DATASET CONTENT Block Start

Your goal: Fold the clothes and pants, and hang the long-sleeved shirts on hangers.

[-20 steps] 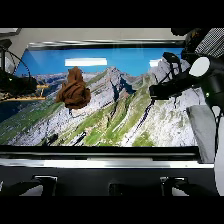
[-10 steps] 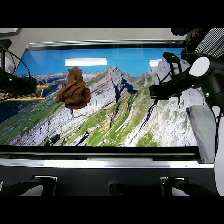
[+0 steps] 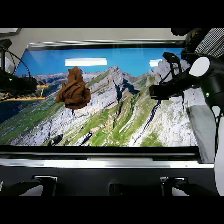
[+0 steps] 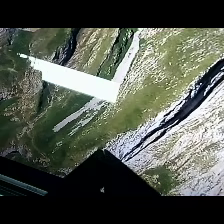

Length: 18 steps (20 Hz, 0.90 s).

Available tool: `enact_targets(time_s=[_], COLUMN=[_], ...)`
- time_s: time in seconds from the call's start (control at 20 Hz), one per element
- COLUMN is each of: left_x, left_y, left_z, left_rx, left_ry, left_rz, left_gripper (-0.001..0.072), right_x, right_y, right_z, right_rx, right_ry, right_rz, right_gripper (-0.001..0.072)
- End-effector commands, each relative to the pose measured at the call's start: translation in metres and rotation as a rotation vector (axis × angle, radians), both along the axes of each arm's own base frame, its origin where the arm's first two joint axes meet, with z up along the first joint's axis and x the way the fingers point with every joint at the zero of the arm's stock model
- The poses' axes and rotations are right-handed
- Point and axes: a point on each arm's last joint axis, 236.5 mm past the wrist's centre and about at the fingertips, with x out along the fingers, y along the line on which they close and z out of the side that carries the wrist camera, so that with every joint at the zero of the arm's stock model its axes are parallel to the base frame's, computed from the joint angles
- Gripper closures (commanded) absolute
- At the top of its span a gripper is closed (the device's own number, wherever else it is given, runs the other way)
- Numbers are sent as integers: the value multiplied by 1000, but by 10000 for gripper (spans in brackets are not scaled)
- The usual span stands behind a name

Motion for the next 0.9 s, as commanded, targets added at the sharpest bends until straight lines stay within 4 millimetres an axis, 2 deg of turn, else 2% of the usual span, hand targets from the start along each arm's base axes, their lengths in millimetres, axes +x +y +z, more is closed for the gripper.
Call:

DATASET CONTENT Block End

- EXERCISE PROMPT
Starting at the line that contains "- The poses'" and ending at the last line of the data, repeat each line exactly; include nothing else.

- OUTPUT OF THE TASK
- The poses' axes and rotations are right-handed
- Point and axes: a point on each arm's last joint axis, 236.5 mm past the wrist's centre and about at the fingertips, with x out along the fingers, y along the line on which they close and z out of the side that carries the wrist camera, so that with every joint at the zero of the arm's stock model its axes are parallel to the base frame's, computed from the joint angles
- Gripper closures (commanded) absolute
- At the top of its span a gripper is closed (the device's own number, wherever else it is given, runs the other way)
- Numbers are sent as integers: the value multiplied by 1000, but by 10000 for gripper (spans in brackets are not scaled)
- The usual span stands behind a name

Motion for the next 0.9 s, as commanded, targets added at the sharpest bends until straight lines stay within 4 millimetres an axis, 2 deg of turn, else 2% of the usual span, hand targets from the start along each arm's base axes, their lengths in millimetres, axes +x +y +z, more is closed for the gripper.
Call:

There is no more to this exercise.